[System design] Sharding : In and Out Explained
Database Sharding explained with use cases! + Example of a social media app on how to sharding gets implemented
👋 Hi, this is Venkat, and here with a full issue of the ZenMode Engineer Newsletter. In every issue, I cover one topic explained in simpler terms in areas related to computer systems and tech and beyond.
Imagine this!
A bead of sweat trickled down Anya's temple as she slammed her fist 👊 on the refresh button.
The screen remained stubbornly frozen, displaying the dreaded
"Error: Database Overload" message. 😱
Anya, a data analyst at StreamCo, the hottest new music streaming service, felt a familiar pang of frustration.
Their user base was exploding, but their trusty old database, affectionately nicknamed "The Monolith," was groaning under the weight of millions of music lovers.
"Another crash?" A voice startled Anya.
It was Kai, her partner-in-crime (and coding), with concern etched on his face.
Anya sighed. "Yup. It looks like The Monolith is having a meltdown again. Every time a new wave of users signs up, it takes a nosedive."
Kai ran a hand through his already messy hair. "We need a bigger server, right? Like, a LOT bigger."
Anya shook her head. "We can't just keep throwing hardware at the problem. It's not scalable. We need a smarter solution."
Their conversation was interrupted by a frantic message from their CEO, Sarah.
"The investors are freaking out! We need to fix this or our funding is going down the drain faster than a leaky faucet!"
Anya and Kai exchanged a determined look.
They knew the future of StreamCo depended on finding a solution.
That night, fueled by copious amounts of pizza and code, a daring idea sparked in Anya's mind. "What if," she said, eyes gleaming, "we could break The Monolith into smaller pieces, like... shards?"
Understanding Sharding
In today’s world, data is growing at an enormous rate.

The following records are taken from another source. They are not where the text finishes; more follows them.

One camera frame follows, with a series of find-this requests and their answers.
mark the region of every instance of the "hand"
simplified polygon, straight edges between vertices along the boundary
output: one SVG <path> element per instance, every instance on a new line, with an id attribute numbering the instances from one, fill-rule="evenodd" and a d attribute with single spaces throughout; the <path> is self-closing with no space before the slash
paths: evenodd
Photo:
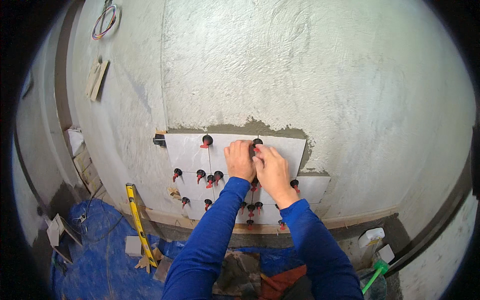
<path id="1" fill-rule="evenodd" d="M 273 198 L 280 209 L 299 200 L 297 192 L 290 186 L 288 161 L 274 147 L 257 144 L 260 150 L 253 158 L 257 178 L 262 188 Z"/>
<path id="2" fill-rule="evenodd" d="M 251 182 L 255 177 L 255 168 L 250 159 L 250 145 L 253 142 L 248 140 L 237 140 L 231 142 L 229 147 L 223 148 L 227 162 L 228 175 L 238 177 Z"/>

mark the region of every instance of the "blue plastic sheet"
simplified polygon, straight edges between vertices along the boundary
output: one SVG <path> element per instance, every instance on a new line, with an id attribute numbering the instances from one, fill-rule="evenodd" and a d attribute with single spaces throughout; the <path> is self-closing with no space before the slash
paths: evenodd
<path id="1" fill-rule="evenodd" d="M 88 218 L 81 227 L 72 224 L 72 219 L 85 212 L 88 201 L 74 205 L 67 220 L 72 227 L 85 234 L 83 247 L 69 244 L 73 264 L 67 264 L 65 275 L 53 265 L 51 287 L 57 299 L 159 299 L 163 284 L 153 279 L 145 269 L 135 269 L 139 257 L 125 254 L 125 237 L 137 235 L 135 229 L 122 218 L 112 206 L 93 199 Z M 110 228 L 120 222 L 108 234 Z M 167 257 L 175 259 L 183 249 L 185 241 L 166 242 L 157 236 L 148 235 L 152 248 L 158 247 Z M 303 264 L 293 248 L 266 249 L 241 248 L 238 251 L 260 253 L 262 272 L 273 276 Z"/>

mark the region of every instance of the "colored wires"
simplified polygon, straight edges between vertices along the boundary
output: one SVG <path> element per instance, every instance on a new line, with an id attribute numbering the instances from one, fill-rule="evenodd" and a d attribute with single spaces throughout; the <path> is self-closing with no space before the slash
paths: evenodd
<path id="1" fill-rule="evenodd" d="M 113 10 L 113 14 L 112 14 L 112 18 L 110 20 L 110 22 L 108 23 L 108 26 L 107 28 L 99 33 L 98 35 L 95 33 L 95 30 L 96 30 L 96 27 L 98 26 L 98 23 L 100 22 L 100 20 L 102 20 L 103 17 L 105 17 L 105 15 L 107 14 L 107 12 L 109 10 Z M 113 24 L 115 23 L 115 19 L 116 19 L 116 14 L 117 14 L 117 5 L 116 4 L 112 4 L 110 5 L 109 7 L 107 7 L 107 9 L 98 17 L 98 19 L 96 20 L 95 22 L 95 25 L 93 26 L 93 29 L 92 29 L 92 39 L 93 40 L 99 40 L 102 38 L 102 36 L 105 35 L 105 33 L 107 33 L 107 31 L 112 28 Z"/>

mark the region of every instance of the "blue sleeve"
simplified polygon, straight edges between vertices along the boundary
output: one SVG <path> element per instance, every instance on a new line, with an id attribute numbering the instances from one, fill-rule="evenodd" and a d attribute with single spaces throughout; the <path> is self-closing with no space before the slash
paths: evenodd
<path id="1" fill-rule="evenodd" d="M 306 265 L 315 299 L 363 299 L 360 282 L 347 255 L 305 199 L 280 214 L 295 249 Z"/>
<path id="2" fill-rule="evenodd" d="M 162 299 L 211 299 L 235 218 L 249 188 L 248 181 L 230 177 L 219 198 L 205 212 L 173 260 Z"/>

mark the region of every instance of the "left hand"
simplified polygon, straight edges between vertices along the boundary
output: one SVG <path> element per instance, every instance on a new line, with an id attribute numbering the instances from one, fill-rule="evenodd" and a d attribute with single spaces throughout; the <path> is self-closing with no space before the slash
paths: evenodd
<path id="1" fill-rule="evenodd" d="M 230 177 L 238 177 L 252 182 L 256 174 L 253 160 L 250 158 L 250 145 L 252 144 L 253 142 L 250 140 L 237 140 L 223 149 Z"/>

Enterprises have built innovative solutions to handle a humongous amount of data.
It’s not uncommon to see data distributed across many machines or databases.
This technique, known as ‘Sharding’, helps build scalable & reliable systems.
In a nutshell, Sharding is a technique used to partition a data store horizontally into smaller, more manageable fragments called shards, distributed across multiple servers or nodes.
This allows us to scale our data stores in terms of storage and computing as the queries and operations on each node are only for a subset of the data i.e. shard.
We'll talk about what database sharding is, how it works, and the best ways to use it.
Before we get into that question, it's essential to understand why we share data stores and the various options you have before you embark on sharding.
🔔Let's consider a social media app like "Chirp."🐤 As Chirp gains popularity, millions of users join the platform, creating a massive amount of data: user profiles, posts, comments, and direct messages.
Initially, Chirp stores all this data in a single database server causing:
Performance Issues: The single server becomes overloaded as the user base grows. When users try to see their friend's posts or search for specific content, queries take longer to process, leading to a frustrating user experience.
Scalability Challenges: Adding more users means even more data. Eventually, the single server reaches its capacity and can't handle the growing data volume. Scaling becomes difficult and expensive.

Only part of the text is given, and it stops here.